Work order: When the data below is printed, every line must match exactly and the images must be absent.

Dataset excerpt:

-*-

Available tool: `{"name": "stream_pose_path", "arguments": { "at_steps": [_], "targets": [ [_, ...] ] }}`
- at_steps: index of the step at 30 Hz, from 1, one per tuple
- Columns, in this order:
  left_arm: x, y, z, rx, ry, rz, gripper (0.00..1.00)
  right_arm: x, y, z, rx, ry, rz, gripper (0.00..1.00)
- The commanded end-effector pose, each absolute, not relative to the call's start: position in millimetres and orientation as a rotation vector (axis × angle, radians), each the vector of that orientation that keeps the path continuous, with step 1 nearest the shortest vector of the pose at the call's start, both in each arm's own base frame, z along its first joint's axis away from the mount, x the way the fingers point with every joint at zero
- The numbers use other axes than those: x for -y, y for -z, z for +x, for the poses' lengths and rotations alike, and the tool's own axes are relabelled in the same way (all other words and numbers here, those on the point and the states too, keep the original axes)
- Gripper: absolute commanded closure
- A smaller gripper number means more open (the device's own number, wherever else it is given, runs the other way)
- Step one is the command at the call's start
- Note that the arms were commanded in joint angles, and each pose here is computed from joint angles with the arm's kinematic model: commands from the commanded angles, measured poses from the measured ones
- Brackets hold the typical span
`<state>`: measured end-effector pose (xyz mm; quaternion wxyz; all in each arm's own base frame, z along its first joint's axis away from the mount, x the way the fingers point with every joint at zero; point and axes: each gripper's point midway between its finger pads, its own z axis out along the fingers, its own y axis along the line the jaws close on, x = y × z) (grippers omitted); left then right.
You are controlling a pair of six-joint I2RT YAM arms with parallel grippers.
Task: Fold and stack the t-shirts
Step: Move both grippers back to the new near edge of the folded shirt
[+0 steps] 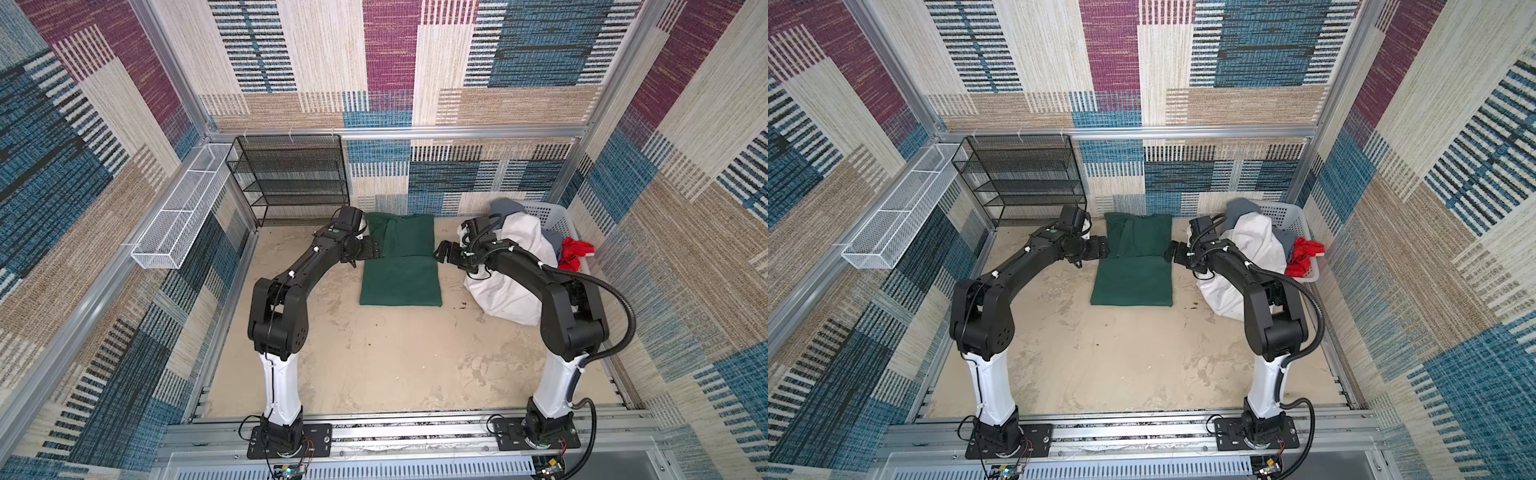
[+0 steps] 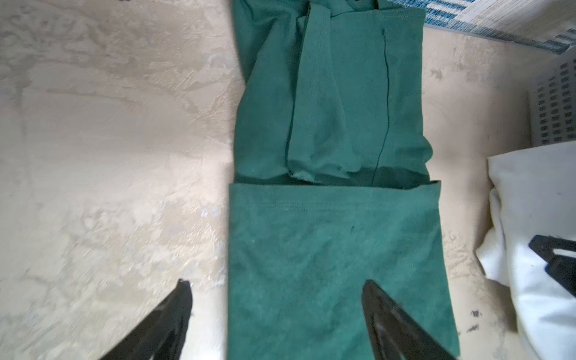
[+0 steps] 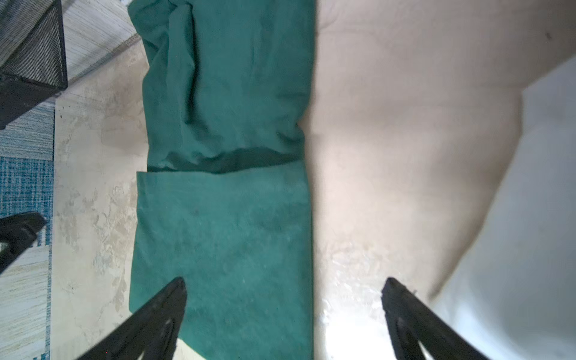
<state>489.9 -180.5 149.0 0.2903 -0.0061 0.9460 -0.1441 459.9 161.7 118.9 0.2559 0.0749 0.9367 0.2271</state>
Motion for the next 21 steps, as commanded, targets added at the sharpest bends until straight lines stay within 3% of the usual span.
{"name": "stream_pose_path", "arguments": {
  "at_steps": [1, 11, 21],
  "targets": [
    [169.6, -154.6, 475.5, -2.476, 0.357, -0.025, 0.14, -154.2, -118.5, 437.2, -2.545, -0.612, 0.243, 0.02],
    [147.3, -108.7, 388.8, -2.474, 0.480, -0.220, 0.15, -162.5, -95.1, 369.8, -2.516, -0.878, 0.373, 0.01],
    [159.5, -72.5, 371.0, -2.521, 0.636, -0.314, 0.19, -177.0, -61.3, 353.6, -2.526, -1.062, 0.462, 0.05]
  ]
}}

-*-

Task result:
Available tool: `{"name": "stream_pose_path", "arguments": { "at_steps": [_], "targets": [ [_, ...] ] }}`
- at_steps: index of the step at 30 Hz, from 1, one per tuple
- Columns, in this order:
  left_arm: x, y, z, rx, ry, rz, gripper (0.00..1.00)
  right_arm: x, y, z, rx, ry, rz, gripper (0.00..1.00)
- The commanded end-effector pose, each absolute, not relative to the call's start: position in millimetres and orientation as a rotation vector (axis × angle, radians), each the vector of that orientation that keeps the path continuous, with step 1 nearest the shortest vector of the pose at the call's start, both in each arm's own base frame, z along its first joint's axis away from the mount, x the way the fingers point with every joint at zero
- The numbers use other axes than those: x for -y, y for -z, z for +x, for the poses' lengths and rotations alike, and the tool's own axes are relabelled in the same way (all other words and numbers here, those on the point and the states too, keep the original axes)
- Gripper: absolute commanded closure
- A smaller gripper number means more open (the device's own number, wherever else it is given, runs the other way)
- Step one is the command at the call's start
- Note that the arms were commanded in joint angles, and each pose here is computed from joint angles with the arm's kinematic model: commands from the commanded angles, measured poses from the measured ones
- Brackets hold the typical span
`<state>`: measured end-effector pose (xyz mm; quaternion wxyz; all in each arm's own base frame, z along its first joint's axis away from the mount, x the way the fingers point with every joint at zero; point and axes: each gripper's point midway between its finger pads, its own z axis out along the fingers, its own y axis along the line the jaws close on, x = y × z) (grippers omitted); left then right.
You are controlling a pair of six-joint I2RT YAM arms with parallel grippers.
Task: Fold and stack the t-shirts
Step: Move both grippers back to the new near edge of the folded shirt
[+0 steps] 
[+0 steps] 
[+0 steps] 
<state>489.9 -180.5 149.0 0.2903 -0.0061 0.9460 -0.1441 459.9 161.7 118.9 0.2559 0.0749 0.9367 0.2271</state>
Motion for the next 21 steps, as commanded, targets added at the sharpest bends until straight lines stay within 3% of the usual span.
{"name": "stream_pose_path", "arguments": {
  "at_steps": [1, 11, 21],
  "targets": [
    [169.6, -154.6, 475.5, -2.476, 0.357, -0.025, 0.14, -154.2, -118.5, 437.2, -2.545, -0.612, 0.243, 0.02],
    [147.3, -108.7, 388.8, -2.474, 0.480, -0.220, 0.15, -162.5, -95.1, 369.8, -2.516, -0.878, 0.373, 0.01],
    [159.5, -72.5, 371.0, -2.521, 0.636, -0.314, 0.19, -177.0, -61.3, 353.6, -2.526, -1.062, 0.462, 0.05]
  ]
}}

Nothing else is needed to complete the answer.